Your answer must hold only the lines below from the line containing "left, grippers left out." through the line containing "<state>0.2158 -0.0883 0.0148", each reproduced exactly.

Items from a data source:
= = = = = = =
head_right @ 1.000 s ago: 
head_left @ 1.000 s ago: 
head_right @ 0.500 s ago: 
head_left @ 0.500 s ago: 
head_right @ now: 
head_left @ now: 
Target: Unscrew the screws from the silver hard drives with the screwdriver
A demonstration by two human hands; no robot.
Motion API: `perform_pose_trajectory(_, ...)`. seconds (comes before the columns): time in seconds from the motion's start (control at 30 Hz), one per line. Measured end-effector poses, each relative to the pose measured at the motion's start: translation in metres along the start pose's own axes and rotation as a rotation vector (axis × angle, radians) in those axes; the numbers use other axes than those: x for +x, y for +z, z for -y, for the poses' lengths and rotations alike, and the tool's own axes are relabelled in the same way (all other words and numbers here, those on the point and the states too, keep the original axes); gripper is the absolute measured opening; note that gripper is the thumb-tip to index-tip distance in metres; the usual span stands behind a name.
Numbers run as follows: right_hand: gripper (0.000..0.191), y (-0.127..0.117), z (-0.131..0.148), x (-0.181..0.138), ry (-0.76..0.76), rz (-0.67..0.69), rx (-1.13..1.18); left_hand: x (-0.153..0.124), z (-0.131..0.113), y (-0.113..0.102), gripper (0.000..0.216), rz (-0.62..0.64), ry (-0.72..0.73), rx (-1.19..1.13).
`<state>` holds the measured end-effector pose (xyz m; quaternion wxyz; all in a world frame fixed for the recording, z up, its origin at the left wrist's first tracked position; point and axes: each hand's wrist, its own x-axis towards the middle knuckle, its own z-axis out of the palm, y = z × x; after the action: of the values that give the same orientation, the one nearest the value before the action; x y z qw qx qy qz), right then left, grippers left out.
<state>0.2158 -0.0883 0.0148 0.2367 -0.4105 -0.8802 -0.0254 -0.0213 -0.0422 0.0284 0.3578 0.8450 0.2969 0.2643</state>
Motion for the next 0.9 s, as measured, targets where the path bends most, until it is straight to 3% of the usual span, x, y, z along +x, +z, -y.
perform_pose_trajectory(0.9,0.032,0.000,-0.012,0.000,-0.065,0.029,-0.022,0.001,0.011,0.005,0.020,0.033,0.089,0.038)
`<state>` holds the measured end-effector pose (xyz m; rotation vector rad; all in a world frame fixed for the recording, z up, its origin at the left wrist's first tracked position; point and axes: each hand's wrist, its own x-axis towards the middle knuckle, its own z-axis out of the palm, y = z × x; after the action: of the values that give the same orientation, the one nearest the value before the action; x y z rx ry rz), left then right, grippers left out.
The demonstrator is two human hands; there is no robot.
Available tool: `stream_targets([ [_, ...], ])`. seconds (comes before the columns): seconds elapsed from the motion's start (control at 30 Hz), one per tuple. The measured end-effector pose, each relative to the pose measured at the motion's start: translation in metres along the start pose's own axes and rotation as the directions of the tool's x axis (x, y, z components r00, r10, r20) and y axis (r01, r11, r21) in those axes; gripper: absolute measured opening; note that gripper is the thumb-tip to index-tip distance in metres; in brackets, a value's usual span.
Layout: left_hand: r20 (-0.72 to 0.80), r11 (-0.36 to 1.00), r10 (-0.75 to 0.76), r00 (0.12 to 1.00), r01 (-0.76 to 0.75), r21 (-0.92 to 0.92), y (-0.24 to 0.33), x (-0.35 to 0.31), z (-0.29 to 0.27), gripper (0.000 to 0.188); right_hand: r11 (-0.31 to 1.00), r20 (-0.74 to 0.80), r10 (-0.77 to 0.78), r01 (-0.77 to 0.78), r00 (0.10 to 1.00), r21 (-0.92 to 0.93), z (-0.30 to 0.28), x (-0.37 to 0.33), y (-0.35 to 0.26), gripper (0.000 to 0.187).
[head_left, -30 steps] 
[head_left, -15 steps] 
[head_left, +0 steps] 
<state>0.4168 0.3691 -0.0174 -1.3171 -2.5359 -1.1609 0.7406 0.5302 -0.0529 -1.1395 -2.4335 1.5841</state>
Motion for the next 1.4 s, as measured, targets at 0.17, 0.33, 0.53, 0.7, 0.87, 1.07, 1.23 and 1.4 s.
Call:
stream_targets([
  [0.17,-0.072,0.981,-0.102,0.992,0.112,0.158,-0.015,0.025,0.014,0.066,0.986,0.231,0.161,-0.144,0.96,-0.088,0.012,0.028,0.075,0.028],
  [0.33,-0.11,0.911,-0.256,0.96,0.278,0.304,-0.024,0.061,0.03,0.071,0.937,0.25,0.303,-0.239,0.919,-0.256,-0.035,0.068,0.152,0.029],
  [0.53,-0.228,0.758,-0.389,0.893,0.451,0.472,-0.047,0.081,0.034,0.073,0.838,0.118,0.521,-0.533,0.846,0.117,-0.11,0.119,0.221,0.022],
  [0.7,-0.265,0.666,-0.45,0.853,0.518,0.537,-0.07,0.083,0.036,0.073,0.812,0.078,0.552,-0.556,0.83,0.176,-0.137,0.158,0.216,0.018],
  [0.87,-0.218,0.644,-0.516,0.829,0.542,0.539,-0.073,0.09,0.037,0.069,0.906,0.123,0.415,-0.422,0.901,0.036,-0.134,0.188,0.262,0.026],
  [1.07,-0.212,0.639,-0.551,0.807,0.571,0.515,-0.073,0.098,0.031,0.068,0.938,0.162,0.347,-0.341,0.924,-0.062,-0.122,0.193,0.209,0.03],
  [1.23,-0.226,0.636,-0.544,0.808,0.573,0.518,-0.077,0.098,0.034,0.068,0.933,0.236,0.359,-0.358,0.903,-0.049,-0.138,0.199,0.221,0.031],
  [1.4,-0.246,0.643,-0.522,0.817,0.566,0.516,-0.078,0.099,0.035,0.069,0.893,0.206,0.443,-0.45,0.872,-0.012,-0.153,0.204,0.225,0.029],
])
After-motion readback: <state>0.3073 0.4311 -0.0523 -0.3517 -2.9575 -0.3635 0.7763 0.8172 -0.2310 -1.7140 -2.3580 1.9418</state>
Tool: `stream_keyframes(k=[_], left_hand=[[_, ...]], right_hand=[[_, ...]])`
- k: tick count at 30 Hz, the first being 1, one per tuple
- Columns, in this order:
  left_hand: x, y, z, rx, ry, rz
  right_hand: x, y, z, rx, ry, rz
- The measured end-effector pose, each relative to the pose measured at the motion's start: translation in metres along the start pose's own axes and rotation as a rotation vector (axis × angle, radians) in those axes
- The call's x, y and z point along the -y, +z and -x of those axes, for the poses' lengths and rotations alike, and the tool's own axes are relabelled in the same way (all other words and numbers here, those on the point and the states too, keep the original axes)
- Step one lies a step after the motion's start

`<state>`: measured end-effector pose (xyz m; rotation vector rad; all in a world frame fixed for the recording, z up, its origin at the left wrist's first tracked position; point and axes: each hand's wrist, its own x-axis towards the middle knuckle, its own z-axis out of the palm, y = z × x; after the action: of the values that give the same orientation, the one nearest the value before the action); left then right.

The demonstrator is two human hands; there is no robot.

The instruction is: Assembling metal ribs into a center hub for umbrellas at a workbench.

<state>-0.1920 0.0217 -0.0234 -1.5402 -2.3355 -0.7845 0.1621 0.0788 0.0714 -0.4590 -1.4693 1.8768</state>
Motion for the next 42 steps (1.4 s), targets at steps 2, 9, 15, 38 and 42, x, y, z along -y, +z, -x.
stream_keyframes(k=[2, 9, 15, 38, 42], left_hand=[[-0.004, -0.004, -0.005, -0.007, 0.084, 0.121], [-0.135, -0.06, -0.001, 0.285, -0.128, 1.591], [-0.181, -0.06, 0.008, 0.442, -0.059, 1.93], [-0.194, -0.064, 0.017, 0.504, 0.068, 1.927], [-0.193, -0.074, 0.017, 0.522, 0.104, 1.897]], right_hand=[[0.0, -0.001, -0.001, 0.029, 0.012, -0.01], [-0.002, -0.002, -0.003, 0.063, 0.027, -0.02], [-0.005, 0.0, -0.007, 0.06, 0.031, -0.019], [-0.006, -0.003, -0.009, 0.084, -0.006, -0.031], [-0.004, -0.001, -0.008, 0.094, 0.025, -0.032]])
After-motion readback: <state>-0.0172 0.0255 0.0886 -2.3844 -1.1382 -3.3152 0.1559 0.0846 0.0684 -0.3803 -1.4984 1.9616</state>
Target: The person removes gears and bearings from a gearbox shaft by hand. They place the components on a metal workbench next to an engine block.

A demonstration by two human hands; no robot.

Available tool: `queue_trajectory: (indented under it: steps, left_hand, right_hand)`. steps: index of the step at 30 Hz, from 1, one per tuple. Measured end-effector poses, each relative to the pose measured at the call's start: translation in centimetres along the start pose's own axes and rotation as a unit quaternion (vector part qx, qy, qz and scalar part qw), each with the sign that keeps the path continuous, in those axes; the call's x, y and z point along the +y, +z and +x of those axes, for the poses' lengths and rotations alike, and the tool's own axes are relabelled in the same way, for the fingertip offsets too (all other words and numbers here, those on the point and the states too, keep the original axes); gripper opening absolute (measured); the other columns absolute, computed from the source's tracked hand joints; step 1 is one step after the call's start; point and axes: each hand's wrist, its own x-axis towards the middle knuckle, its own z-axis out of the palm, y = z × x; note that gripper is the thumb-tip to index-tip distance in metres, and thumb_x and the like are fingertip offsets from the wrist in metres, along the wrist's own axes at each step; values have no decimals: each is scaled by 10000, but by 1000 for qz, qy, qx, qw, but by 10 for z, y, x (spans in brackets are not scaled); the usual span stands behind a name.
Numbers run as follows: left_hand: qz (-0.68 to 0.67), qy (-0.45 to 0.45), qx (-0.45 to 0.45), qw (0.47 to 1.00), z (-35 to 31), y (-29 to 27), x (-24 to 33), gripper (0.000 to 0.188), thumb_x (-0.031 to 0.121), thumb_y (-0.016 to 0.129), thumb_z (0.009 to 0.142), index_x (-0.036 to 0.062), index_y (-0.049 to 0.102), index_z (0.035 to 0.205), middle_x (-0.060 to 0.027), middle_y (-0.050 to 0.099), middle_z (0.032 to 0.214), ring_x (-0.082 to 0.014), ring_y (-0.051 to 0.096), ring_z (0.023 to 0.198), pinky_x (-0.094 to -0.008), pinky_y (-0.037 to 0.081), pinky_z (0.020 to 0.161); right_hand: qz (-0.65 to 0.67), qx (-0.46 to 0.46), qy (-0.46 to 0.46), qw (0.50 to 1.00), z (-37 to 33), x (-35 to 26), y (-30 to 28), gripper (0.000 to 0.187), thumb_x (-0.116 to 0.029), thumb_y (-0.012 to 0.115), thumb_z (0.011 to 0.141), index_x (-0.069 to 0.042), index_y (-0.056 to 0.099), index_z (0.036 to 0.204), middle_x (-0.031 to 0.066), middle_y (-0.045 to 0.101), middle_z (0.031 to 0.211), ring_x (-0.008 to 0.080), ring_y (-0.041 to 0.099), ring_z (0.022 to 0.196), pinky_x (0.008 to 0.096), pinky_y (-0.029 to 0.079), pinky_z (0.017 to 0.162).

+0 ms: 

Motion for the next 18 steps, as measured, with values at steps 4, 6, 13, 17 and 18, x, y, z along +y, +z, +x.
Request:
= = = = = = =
Written answer ▸
`<state>` holds the measured end-effector pose (xyz m; quaternion wxyz; all in a world frame fixed for the recording, z up, its origin at the left wrist's first tracked position; point and axes: each hand's wrist, its own x-axis towards the middle knuckle, its own z-axis out of the palm, y = z × x; after the action: of the values that give the same orientation, the one nearest the value before the action; x y z qw qx qy qz), right then left, grippers left out.
<state>0.2158 -0.0883 0.0148 0.2367 -0.4105 -0.8802 -0.0254 -0.0213 -0.0422 0.0284 0.3578 0.8450 0.2969 0.2643</state>

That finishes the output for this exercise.